:: ASSIGNMENT ::
Type out every line below exactly as it reads.

:: COLLECTED MATERIAL ::
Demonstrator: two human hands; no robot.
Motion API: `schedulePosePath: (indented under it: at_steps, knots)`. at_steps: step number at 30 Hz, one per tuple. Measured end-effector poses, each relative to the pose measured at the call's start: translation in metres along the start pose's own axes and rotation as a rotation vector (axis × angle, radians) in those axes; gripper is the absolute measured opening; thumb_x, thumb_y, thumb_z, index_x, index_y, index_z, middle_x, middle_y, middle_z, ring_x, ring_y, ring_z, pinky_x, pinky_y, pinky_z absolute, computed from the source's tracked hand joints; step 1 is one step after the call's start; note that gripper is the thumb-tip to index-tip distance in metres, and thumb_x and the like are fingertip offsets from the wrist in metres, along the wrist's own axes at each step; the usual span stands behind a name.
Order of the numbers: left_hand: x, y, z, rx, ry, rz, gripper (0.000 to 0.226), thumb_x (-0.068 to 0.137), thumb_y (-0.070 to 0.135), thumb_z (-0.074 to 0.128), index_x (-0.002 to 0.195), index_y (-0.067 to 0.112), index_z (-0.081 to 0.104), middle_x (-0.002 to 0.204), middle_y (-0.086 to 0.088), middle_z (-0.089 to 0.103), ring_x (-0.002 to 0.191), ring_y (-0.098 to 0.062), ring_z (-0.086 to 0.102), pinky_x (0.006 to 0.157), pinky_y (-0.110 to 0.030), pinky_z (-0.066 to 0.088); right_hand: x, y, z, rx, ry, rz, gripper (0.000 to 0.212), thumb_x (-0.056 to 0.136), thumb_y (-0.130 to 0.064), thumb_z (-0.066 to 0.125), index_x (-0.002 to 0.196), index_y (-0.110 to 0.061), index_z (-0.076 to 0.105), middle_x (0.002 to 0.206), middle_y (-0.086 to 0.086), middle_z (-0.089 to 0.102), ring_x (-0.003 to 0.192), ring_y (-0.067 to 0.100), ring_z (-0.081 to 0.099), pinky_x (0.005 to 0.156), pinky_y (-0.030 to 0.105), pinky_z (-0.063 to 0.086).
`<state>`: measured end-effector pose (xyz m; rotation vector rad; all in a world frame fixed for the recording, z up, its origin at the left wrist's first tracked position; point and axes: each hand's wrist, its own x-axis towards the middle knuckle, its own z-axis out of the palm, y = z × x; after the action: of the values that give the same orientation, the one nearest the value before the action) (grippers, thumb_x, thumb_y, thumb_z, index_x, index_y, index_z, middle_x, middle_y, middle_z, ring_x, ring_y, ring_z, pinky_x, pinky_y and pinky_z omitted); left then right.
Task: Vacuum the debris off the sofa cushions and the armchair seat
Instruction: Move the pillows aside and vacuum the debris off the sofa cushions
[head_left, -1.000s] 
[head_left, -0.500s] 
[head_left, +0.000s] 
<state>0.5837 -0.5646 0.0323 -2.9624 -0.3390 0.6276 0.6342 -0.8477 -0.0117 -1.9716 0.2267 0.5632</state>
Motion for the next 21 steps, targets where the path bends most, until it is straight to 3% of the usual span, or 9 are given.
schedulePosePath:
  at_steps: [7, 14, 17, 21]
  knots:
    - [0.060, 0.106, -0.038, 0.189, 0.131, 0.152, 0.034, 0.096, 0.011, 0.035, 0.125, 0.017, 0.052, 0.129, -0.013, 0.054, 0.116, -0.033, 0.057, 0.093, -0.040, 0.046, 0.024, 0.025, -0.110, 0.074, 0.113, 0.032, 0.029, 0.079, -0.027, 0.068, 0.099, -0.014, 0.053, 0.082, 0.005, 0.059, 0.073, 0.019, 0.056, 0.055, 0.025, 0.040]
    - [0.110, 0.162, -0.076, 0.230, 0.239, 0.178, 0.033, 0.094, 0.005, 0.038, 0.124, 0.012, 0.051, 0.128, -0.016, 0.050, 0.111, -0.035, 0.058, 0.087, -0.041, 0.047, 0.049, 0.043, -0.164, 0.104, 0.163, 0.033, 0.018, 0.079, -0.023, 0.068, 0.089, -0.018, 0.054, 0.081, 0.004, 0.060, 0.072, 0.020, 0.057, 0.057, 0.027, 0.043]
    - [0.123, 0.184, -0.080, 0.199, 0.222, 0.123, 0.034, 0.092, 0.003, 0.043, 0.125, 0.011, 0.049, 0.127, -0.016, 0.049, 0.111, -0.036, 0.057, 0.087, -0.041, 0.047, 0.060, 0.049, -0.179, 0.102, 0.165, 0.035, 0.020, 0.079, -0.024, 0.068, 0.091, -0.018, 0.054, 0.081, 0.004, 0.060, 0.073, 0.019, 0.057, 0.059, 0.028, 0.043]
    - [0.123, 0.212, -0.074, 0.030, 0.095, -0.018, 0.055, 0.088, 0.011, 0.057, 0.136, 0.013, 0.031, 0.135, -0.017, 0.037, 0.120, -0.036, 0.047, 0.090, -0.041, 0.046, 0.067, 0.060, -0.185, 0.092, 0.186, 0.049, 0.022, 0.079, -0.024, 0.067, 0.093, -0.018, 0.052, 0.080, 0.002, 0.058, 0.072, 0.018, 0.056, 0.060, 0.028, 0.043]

:: RESPONSE TO THE EXERCISE ::
Demonstrator: two human hands; no robot.
Motion API: `schedulePosePath: (indented under it: at_steps, knots)`. at_steps: step number at 30 Hz, one per tuple. Measured end-effector poses, each relative to the pose measured at the call's start: translation in metres along the start pose's own axes and rotation as a rotation vector (axis × angle, radians) in those axes; gripper is the absolute measured opening; thumb_x, thumb_y, thumb_z, index_x, index_y, index_z, middle_x, middle_y, middle_z, ring_x, ring_y, ring_z, pinky_x, pinky_y, pinky_z absolute, computed from the source's tracked hand joints; step 1 is one step after the call's start; note that gripper is the thumb-tip to index-tip distance in metres, and thumb_x and the like are fingertip offsets from the wrist in metres, along the wrist's own axes at each step; the usual span stands behind a name.
Order of the numbers: left_hand: x, y, z, rx, ry, rz, gripper (0.000 to 0.226), thumb_x (-0.068 to 0.137), thumb_y (-0.070 to 0.135), thumb_z (-0.074 to 0.128), index_x (-0.002 to 0.195), index_y (-0.067 to 0.112), index_z (-0.081 to 0.104), middle_x (-0.002 to 0.204), middle_y (-0.086 to 0.088), middle_z (-0.089 to 0.103), ring_x (-0.002 to 0.191), ring_y (-0.098 to 0.062), ring_z (-0.086 to 0.102), pinky_x (0.006 to 0.157), pinky_y (-0.110 to 0.030), pinky_z (-0.066 to 0.088); right_hand: x, y, z, rx, ry, rz, gripper (0.000 to 0.212), thumb_x (-0.056 to 0.136), thumb_y (-0.130 to 0.064), thumb_z (-0.066 to 0.125), index_x (-0.002 to 0.196), index_y (-0.110 to 0.061), index_z (-0.076 to 0.105), middle_x (0.002 to 0.206), middle_y (-0.086 to 0.086), middle_z (-0.089 to 0.102), ring_x (-0.003 to 0.192), ring_y (-0.067 to 0.100), ring_z (-0.081 to 0.099), pinky_x (0.005 to 0.156), pinky_y (-0.030 to 0.105), pinky_z (-0.063 to 0.086).
`<state>`: measured end-effector pose (xyz m; rotation vector rad; all in a world frame fixed for the recording, z up, its origin at the left wrist's first tracked position; point and axes: each hand's wrist, its own x-axis towards the middle knuckle, its own z-axis out of the palm, y = z × x; after the action: of the values that give the same orientation, the one nearest the value before the action) (grippers, thumb_x, thumb_y, thumb_z, index_x, index_y, index_z, middle_x, middle_y, middle_z, ring_x, ring_y, ring_z, pinky_x, pinky_y and pinky_z omitted); left then right.
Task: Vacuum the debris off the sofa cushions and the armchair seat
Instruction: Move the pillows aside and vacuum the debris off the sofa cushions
[head_left, -1.000s] 
[head_left, -0.500s] 
[head_left, +0.000s] 
<state>0.5837 -0.5646 0.0323 -2.9624 -0.3390 0.6276 0.6342 -0.8477 -0.0117 -1.9716 0.2267 0.5632</state>
Motion for the next 21 steps, targets where the path bends most, until it is straight to 3% of the usual span, or 9 are given.
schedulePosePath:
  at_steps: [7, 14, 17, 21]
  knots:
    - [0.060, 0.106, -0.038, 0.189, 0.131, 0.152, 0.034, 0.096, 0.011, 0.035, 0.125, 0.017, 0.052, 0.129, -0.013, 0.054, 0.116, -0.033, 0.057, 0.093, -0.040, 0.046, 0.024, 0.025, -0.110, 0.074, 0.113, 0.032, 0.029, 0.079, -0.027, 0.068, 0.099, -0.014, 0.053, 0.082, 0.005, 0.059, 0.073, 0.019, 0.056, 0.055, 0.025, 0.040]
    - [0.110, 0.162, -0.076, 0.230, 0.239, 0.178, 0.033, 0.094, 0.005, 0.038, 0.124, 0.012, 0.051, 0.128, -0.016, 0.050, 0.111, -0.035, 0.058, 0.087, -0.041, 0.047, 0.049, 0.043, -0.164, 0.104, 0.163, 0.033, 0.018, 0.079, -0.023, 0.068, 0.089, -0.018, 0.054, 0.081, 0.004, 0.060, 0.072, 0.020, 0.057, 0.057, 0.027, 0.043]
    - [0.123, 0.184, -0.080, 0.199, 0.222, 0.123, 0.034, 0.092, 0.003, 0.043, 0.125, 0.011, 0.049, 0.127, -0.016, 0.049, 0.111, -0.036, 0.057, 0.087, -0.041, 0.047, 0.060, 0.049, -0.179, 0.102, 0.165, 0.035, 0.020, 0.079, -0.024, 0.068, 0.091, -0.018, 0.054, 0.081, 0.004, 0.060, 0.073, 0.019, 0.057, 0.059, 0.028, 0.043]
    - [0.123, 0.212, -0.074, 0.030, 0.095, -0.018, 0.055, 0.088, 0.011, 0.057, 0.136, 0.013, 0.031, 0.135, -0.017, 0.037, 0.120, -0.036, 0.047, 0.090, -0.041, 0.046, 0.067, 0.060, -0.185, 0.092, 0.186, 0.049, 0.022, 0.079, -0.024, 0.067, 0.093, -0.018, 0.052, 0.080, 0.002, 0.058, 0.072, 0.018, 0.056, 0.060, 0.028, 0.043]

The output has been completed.